Sentencing Due for First of Eight Gang Members Who Firebombed Homes

LOS ANGELES (CNS) - A Latino gang member faces a lengthy federal prison term today for planning and carrying out the firebombings of homes of black residents in the Boyle Heights area five years ago in an effort to drive them out of the defendant's turf.

Jose “Lil' Moe” Saucedo, 25, pleaded guilty last year to four felonies that together carry a possible sentence of decades behind bars, according to the U.S. Attorney's Office. Prosecutors are asking that U.S. District Judge Christina A. Snyder impose a 15-year federal prison sentence.

Saucedo -- the first of the eight defendants to be sentenced -- admitted to conspiring to violate the civil rights of the black families, specifically the constitutional right to live in a residence free from “injury, intimidation and interference based on race.”

He also pleaded guilty to using explosives and fire to injure, intimidate and interfere with the residents because of their race and because they were living in the Ramona Gardens Housing Development. Saucedo further admitted to committing a violent crime in aid of racketeering on behalf of his gang.

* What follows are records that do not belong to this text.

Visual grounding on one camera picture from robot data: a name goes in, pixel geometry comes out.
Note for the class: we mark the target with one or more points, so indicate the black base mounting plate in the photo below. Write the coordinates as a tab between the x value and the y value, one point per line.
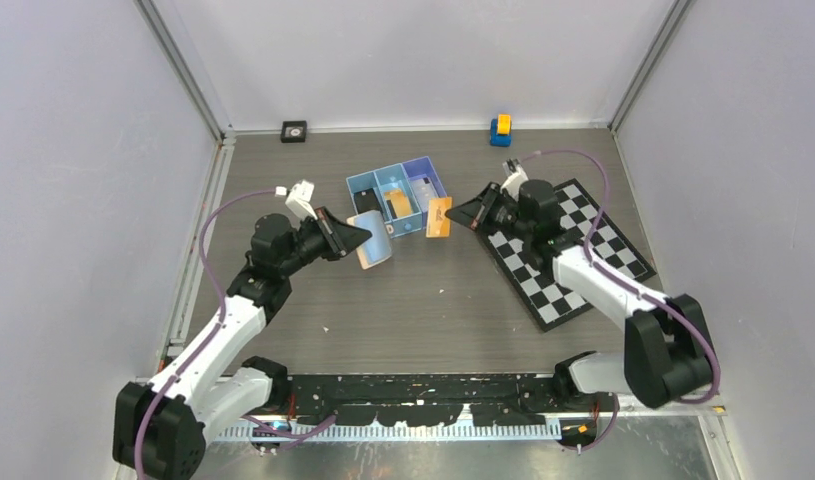
426	400

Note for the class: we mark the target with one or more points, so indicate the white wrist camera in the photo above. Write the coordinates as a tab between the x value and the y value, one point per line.
297	198
515	177

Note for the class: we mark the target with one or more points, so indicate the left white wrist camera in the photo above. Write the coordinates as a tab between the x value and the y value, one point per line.
297	198

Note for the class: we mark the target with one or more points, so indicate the black and white chessboard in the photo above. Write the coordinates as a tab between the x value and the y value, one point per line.
557	296

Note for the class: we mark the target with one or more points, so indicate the orange item in tray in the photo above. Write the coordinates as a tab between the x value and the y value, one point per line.
398	203

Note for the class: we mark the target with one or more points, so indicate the blue three-compartment organizer tray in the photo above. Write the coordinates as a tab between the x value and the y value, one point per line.
397	176

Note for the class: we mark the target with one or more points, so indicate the black item in tray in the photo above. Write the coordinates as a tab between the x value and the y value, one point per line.
366	200

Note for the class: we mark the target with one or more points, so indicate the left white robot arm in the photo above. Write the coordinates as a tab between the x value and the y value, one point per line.
162	428

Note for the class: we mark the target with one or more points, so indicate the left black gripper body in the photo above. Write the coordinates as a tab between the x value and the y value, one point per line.
317	239

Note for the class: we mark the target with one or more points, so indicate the clear item in tray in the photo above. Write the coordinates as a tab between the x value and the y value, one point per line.
423	189

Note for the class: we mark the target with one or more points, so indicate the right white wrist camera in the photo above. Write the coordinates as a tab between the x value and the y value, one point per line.
515	177

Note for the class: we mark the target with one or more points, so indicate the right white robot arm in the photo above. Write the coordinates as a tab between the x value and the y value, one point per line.
667	355

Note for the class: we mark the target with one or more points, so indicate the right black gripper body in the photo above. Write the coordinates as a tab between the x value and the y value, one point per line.
496	211

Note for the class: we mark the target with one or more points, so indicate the blue and yellow toy block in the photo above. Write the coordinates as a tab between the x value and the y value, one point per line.
501	131

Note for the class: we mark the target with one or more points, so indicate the small black square box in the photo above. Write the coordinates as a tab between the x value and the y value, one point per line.
294	131

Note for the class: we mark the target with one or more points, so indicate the beige leather card holder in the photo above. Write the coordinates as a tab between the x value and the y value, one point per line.
378	248

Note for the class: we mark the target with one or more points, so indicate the orange credit card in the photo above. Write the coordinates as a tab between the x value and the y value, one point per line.
438	225

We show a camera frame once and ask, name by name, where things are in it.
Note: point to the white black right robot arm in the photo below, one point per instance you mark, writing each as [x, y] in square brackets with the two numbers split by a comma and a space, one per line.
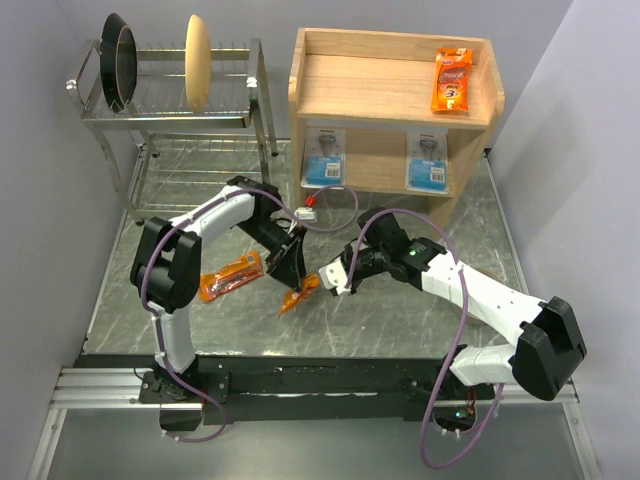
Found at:
[544, 344]

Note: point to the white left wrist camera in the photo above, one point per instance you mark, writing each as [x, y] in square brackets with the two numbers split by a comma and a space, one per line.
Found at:
[307, 212]

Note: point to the orange razor pack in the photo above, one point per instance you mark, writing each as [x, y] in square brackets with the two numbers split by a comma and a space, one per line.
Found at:
[450, 88]
[292, 298]
[232, 276]

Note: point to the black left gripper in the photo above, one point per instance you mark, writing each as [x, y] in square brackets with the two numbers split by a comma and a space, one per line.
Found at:
[289, 267]

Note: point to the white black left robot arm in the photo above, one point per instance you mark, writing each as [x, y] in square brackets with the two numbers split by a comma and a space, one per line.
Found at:
[167, 266]

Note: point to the beige wooden plate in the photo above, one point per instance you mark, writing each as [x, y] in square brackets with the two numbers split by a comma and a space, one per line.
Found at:
[197, 64]

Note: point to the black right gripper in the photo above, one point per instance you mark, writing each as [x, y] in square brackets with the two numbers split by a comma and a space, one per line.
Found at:
[354, 285]

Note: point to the metal dish rack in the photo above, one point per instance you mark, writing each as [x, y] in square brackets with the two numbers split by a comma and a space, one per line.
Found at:
[238, 108]

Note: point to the wooden two-tier shelf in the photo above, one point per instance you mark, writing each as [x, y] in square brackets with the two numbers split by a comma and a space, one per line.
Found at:
[378, 84]

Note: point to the beige ceramic bowl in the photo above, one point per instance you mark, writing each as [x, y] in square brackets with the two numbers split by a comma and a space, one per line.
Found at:
[455, 309]

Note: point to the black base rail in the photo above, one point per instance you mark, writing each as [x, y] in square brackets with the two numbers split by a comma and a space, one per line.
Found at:
[263, 388]

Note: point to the blue razor blister pack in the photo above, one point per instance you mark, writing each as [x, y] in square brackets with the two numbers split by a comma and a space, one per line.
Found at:
[324, 162]
[427, 166]

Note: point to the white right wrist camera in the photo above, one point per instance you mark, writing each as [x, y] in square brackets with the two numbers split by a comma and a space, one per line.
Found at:
[333, 278]

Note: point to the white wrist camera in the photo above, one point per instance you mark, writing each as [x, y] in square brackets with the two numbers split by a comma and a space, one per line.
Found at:
[307, 212]
[333, 278]

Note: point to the black plate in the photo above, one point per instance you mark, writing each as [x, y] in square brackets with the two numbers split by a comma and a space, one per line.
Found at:
[118, 63]

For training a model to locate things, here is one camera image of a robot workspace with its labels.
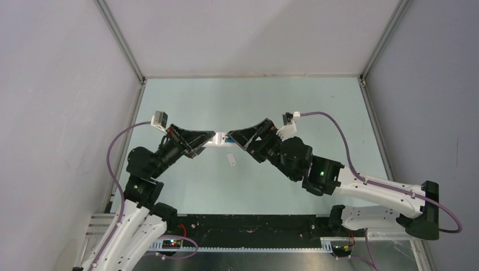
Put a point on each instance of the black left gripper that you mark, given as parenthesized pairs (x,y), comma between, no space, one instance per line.
(193,141)

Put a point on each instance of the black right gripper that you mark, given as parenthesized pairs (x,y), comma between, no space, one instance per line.
(247,138)

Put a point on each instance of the white remote control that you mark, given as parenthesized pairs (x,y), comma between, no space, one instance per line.
(218,140)

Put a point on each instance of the white battery cover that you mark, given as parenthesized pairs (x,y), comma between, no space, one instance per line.
(231,159)

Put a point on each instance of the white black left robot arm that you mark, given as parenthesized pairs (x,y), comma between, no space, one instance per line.
(141,219)

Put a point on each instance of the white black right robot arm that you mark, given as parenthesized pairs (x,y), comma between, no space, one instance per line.
(394,205)

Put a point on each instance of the left controller board with LEDs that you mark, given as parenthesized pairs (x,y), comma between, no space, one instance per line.
(171,244)

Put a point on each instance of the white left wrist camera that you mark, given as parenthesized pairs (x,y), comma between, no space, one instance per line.
(159,121)

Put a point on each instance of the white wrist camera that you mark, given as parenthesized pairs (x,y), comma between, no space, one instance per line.
(289,128)
(159,121)

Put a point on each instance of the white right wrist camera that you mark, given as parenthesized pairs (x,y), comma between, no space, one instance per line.
(289,128)

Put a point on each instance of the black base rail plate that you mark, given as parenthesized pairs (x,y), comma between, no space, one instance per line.
(259,231)

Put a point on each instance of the aluminium frame post left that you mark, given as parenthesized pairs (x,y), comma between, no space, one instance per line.
(121,41)

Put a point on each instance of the aluminium frame post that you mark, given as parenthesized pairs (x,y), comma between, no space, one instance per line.
(121,41)
(386,35)

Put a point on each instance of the right controller board with wires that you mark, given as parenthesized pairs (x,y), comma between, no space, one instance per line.
(342,251)

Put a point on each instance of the aluminium frame post right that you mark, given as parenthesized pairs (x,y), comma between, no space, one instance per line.
(386,35)

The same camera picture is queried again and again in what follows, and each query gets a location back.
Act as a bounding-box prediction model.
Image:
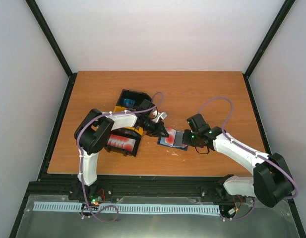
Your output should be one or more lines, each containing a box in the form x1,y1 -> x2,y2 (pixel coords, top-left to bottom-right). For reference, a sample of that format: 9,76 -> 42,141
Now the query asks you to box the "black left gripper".
141,117 -> 169,138

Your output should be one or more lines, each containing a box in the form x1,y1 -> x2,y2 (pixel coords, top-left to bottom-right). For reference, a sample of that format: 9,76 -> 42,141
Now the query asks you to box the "red and white card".
165,127 -> 177,146

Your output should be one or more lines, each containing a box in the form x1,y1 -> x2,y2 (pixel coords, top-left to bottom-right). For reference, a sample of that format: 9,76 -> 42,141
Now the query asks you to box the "blue card holder wallet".
157,127 -> 188,151

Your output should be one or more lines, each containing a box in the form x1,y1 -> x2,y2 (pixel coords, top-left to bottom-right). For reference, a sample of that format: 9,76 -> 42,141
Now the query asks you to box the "black bin with blue cards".
116,89 -> 152,108

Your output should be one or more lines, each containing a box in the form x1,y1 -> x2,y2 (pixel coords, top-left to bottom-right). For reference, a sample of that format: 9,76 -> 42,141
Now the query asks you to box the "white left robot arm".
74,100 -> 169,200

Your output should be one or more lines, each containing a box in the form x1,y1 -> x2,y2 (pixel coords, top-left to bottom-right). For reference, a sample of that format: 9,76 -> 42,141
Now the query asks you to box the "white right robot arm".
183,114 -> 297,208

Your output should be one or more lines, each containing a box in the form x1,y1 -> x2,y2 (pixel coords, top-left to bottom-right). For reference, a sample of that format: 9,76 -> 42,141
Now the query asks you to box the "red card stack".
107,134 -> 136,152

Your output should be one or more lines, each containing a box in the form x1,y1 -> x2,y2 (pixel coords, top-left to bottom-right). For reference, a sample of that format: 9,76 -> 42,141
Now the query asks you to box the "black bin with red cards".
104,129 -> 142,157

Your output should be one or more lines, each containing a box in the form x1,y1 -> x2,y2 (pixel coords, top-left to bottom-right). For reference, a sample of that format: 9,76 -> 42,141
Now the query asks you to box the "blue card stack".
122,98 -> 135,108

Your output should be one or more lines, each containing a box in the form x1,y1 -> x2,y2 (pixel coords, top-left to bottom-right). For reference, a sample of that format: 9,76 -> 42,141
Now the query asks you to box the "yellow bin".
111,106 -> 145,136

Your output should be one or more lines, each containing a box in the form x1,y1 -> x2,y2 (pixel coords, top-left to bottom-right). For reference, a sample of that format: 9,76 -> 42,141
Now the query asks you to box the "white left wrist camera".
152,111 -> 167,123

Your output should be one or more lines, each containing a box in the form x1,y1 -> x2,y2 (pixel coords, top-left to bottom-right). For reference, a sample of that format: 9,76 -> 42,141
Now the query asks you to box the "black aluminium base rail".
26,175 -> 291,206

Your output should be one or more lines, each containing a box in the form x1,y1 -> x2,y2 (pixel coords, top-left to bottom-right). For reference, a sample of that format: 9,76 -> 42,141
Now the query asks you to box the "metal base plate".
13,195 -> 305,238

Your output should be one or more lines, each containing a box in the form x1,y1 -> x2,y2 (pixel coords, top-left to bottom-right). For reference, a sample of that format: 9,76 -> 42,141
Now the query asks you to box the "light blue cable duct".
32,201 -> 220,216

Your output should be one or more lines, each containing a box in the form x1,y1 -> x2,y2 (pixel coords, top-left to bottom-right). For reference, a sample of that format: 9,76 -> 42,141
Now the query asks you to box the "black frame post right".
244,0 -> 296,77

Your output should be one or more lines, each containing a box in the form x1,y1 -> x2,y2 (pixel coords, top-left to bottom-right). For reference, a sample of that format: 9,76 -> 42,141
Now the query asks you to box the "black frame post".
244,0 -> 296,77
25,0 -> 78,79

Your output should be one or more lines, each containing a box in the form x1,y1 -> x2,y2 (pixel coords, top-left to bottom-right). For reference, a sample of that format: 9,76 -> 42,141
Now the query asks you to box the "black frame post left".
25,0 -> 78,79

In the early morning hours of May 12, 2014, eight members of the street gang, which claims Ramona Gardens as its territory, prepared Molotov cocktails, smashed the windows of four apartments and threw the lit firebombs into the units, according to court papers.

Three of the four targeted apartments were occupied by black families, including women and children, who were sleeping at the time of the unprovoked attacks.

Prosecutors said the gang members -- who have all pleaded guilty -- violated the civil rights of the families, specifically the constitutional right to live in a home free from “injury, intimidation and interference based on race.”

According to the indictment, ringleader Carlos “Rider” Hernandez ordered his co-defendants to meet at a location in his gang's so-called territory on May 11, 2014 -- Mother's Day -- to prepare for the night's attack. At the meeting, Hernandez distributed materials to be used during the firebombing, including disguises, gloves and other materials.

Hernandez -- who faces sentencing in October -- explained that the order for the racially motivated attack had come from the Mexican Mafia, a prison gang that controls the majority of Hispanic gangs in Southern California, prosecutors said.

The indictment also states that Hernandez told the others to break the victims' windows, allowing the Molotov cocktails to make a clean entry, ignite the firebombs and throw them into the victims' units in order to maximize damage. One of the victims, a mother sleeping on her couch with her infant child in her arms, narrowly missed being struck by one of the weapons.